Exercise >> Read the lines of the data below and retrieve those with "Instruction".
__________________________________________________
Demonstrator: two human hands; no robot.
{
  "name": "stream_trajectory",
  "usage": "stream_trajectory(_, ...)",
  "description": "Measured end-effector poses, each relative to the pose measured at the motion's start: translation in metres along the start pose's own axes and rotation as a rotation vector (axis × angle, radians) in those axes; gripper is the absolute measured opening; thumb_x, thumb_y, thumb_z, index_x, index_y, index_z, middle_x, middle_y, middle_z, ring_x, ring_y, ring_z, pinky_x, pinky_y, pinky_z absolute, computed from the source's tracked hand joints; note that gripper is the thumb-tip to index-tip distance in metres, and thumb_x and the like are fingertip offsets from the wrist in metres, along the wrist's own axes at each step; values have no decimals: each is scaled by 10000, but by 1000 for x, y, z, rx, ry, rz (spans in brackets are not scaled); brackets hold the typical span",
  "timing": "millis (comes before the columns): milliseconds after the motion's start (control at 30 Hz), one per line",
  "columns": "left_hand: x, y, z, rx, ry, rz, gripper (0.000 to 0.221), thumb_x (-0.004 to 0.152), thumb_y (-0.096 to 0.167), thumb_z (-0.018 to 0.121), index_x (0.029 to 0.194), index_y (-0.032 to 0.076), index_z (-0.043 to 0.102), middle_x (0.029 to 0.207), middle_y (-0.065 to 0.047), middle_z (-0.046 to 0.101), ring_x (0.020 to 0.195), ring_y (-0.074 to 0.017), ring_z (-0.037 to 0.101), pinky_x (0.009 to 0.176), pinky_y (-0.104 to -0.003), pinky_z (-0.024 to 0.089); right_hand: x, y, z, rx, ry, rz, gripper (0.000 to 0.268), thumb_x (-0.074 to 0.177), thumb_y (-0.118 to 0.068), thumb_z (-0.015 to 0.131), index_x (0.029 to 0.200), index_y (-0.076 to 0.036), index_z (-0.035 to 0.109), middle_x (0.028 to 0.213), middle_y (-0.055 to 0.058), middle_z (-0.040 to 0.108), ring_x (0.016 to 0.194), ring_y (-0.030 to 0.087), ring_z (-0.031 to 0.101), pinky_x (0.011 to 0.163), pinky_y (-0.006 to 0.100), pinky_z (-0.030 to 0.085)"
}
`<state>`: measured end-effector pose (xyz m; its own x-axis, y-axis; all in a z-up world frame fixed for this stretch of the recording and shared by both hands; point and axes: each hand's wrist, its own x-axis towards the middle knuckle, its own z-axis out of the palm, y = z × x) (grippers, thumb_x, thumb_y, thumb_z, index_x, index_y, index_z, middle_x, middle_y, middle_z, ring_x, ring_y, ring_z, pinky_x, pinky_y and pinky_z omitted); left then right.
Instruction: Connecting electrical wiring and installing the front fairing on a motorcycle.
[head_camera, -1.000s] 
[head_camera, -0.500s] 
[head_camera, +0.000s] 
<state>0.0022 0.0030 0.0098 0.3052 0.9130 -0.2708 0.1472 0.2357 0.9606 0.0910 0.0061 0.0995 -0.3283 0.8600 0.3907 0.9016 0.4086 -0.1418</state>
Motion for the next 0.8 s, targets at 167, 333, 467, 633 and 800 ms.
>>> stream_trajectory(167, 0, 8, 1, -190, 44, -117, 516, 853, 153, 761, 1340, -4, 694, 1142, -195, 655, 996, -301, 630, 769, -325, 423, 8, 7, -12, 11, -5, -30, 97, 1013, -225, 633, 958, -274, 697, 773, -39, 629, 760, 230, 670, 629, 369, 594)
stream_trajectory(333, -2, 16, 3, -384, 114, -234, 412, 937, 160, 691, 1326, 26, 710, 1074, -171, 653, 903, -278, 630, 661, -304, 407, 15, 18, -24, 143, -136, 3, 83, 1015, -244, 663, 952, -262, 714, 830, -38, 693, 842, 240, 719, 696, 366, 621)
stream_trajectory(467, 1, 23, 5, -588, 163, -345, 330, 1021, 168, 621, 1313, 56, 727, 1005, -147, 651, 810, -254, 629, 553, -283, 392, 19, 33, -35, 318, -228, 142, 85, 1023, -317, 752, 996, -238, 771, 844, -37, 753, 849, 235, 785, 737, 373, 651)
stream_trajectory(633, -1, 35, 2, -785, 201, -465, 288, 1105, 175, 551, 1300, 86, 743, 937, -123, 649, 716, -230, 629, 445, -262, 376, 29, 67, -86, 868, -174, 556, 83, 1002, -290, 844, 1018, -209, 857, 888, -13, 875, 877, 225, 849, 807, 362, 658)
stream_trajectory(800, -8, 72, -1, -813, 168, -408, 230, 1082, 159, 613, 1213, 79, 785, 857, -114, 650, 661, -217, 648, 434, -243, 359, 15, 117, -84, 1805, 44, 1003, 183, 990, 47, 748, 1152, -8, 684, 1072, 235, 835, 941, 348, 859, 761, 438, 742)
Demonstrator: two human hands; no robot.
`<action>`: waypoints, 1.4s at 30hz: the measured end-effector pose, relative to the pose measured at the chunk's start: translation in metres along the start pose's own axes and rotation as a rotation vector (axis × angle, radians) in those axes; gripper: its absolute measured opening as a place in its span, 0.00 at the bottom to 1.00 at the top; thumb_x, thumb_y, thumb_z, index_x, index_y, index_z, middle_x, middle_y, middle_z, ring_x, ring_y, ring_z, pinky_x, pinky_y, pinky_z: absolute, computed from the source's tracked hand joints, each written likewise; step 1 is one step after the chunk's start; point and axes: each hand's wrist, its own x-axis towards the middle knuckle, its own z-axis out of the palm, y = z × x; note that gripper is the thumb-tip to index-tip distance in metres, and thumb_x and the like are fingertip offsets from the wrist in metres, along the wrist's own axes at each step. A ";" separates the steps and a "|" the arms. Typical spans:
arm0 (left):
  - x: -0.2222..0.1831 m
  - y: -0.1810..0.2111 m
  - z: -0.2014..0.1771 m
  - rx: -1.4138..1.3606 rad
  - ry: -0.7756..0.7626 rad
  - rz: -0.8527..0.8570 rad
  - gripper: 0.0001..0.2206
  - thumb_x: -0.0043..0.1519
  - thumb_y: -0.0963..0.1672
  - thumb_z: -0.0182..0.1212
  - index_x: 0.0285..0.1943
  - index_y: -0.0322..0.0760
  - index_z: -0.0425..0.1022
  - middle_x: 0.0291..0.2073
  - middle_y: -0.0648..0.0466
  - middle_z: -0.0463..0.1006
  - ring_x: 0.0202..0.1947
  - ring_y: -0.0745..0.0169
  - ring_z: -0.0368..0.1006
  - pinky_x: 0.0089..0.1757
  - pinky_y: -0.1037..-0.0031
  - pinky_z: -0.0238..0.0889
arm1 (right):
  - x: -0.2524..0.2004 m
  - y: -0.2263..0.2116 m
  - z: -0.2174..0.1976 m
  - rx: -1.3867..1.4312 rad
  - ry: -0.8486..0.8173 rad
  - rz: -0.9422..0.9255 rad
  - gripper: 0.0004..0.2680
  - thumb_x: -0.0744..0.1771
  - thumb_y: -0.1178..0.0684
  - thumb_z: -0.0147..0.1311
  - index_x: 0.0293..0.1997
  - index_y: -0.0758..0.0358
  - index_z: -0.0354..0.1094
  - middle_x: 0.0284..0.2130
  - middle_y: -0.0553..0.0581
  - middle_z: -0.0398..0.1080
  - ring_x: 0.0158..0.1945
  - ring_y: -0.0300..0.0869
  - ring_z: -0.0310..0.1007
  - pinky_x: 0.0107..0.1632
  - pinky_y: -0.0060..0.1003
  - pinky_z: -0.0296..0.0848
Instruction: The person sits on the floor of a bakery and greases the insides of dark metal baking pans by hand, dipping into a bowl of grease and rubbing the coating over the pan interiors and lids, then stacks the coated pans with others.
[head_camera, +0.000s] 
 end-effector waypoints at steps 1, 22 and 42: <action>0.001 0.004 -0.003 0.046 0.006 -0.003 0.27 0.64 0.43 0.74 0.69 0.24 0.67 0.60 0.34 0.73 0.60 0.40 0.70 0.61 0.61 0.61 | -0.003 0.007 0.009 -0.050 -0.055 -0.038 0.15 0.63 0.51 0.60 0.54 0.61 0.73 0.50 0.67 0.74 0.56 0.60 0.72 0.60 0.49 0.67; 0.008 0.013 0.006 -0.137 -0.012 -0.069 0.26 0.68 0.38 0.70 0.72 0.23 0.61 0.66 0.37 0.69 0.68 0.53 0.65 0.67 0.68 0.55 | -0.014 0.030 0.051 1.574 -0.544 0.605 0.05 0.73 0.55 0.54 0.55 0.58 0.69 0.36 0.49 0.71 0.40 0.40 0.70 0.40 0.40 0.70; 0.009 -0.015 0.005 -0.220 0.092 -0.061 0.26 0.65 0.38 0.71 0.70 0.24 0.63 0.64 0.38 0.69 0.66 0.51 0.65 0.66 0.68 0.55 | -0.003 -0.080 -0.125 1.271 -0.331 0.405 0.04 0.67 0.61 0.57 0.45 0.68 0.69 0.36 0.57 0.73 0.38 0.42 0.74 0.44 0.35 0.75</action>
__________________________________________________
Output below >>
Instruction: Connecting electrical wiring and installing the front fairing on a motorcycle.
Instruction: The person sits on the floor of a bakery and greases the insides of dark metal baking pans by hand, dipping into a bowl of grease and rubbing the coating over the pan interiors and lids, then stacks the coated pans with others.

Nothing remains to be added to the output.